◆ Required action: Since the records include pictures, leave those out while you reproduce exactly and only the lines from the one containing "Measurements taken on" through the one containing "Picture: 672 x", inclusive.

(Records from a data source)
::::::
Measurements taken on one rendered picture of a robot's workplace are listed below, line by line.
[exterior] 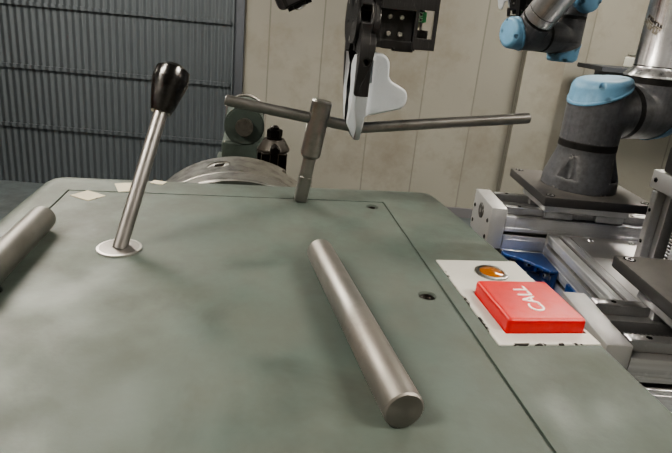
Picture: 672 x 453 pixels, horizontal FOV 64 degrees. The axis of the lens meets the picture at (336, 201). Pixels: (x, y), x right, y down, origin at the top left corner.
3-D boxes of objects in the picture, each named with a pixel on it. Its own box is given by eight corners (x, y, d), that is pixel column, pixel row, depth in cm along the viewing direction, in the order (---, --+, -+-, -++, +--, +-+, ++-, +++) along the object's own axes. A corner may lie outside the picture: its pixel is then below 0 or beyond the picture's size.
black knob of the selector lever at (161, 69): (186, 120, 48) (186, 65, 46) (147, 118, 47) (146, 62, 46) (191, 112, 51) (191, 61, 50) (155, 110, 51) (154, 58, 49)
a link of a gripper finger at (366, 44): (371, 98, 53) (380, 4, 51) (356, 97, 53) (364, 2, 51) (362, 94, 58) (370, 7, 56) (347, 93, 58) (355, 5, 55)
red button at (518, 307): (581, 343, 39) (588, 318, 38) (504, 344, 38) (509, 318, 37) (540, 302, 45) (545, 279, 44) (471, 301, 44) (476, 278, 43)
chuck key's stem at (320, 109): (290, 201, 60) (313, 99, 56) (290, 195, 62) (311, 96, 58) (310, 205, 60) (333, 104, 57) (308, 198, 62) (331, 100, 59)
::::::
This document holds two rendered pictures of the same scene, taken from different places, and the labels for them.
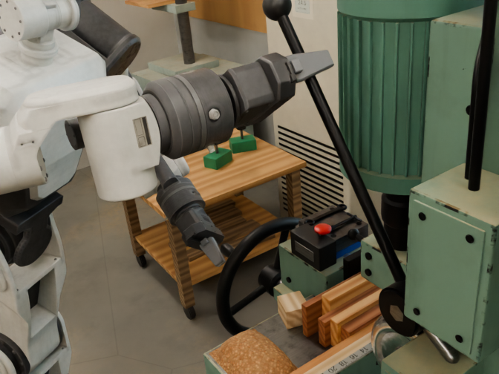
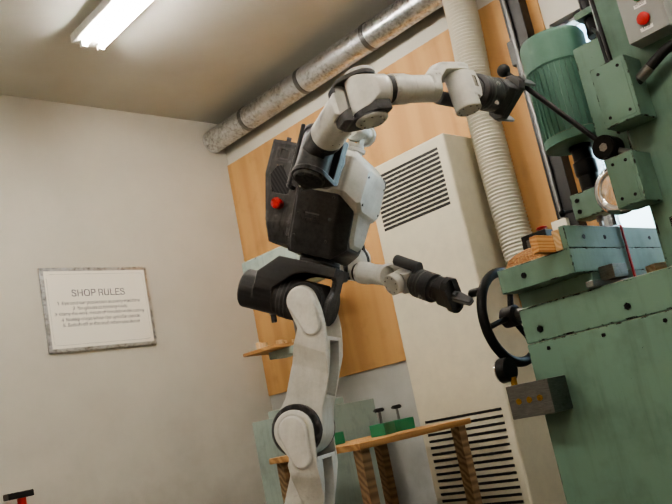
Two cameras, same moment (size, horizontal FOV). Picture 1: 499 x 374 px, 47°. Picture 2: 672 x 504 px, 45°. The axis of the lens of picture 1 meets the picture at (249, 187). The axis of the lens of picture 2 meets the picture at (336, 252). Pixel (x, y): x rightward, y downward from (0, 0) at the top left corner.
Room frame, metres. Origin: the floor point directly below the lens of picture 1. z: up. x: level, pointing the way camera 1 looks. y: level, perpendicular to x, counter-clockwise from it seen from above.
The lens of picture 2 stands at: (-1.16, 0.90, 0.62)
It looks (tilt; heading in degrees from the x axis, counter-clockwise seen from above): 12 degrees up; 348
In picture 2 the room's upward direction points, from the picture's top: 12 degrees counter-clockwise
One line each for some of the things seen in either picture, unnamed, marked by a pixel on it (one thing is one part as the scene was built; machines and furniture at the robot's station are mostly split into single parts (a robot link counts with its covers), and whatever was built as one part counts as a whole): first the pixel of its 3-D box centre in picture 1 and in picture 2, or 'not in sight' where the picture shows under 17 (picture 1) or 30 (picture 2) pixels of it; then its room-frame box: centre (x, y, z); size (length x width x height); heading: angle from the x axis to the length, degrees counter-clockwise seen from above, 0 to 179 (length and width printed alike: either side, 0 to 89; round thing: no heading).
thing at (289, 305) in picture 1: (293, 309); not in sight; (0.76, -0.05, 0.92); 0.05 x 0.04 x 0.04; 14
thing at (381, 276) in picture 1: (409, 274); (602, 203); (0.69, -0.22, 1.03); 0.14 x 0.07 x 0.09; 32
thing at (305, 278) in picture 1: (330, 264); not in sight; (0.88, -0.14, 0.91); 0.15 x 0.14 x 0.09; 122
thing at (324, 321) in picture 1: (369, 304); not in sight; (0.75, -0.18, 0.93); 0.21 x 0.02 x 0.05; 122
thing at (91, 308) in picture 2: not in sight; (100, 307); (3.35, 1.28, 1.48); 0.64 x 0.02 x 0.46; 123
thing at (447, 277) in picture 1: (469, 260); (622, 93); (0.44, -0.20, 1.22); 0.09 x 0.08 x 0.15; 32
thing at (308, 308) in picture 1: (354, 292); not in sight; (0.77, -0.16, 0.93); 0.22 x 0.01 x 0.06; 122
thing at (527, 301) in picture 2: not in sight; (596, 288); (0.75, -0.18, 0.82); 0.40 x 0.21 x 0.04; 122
::::::
◆ Expected answer:
Measurements taken on one rendered picture of a robot's workplace are listed below, line by line.
[exterior] 
Picture: 672 x 453 pixels, horizontal FOV 64 degrees. The axis of the lens meets the picture at (336, 201). Pixels: (x, y), x right, y down, origin at the top left corner.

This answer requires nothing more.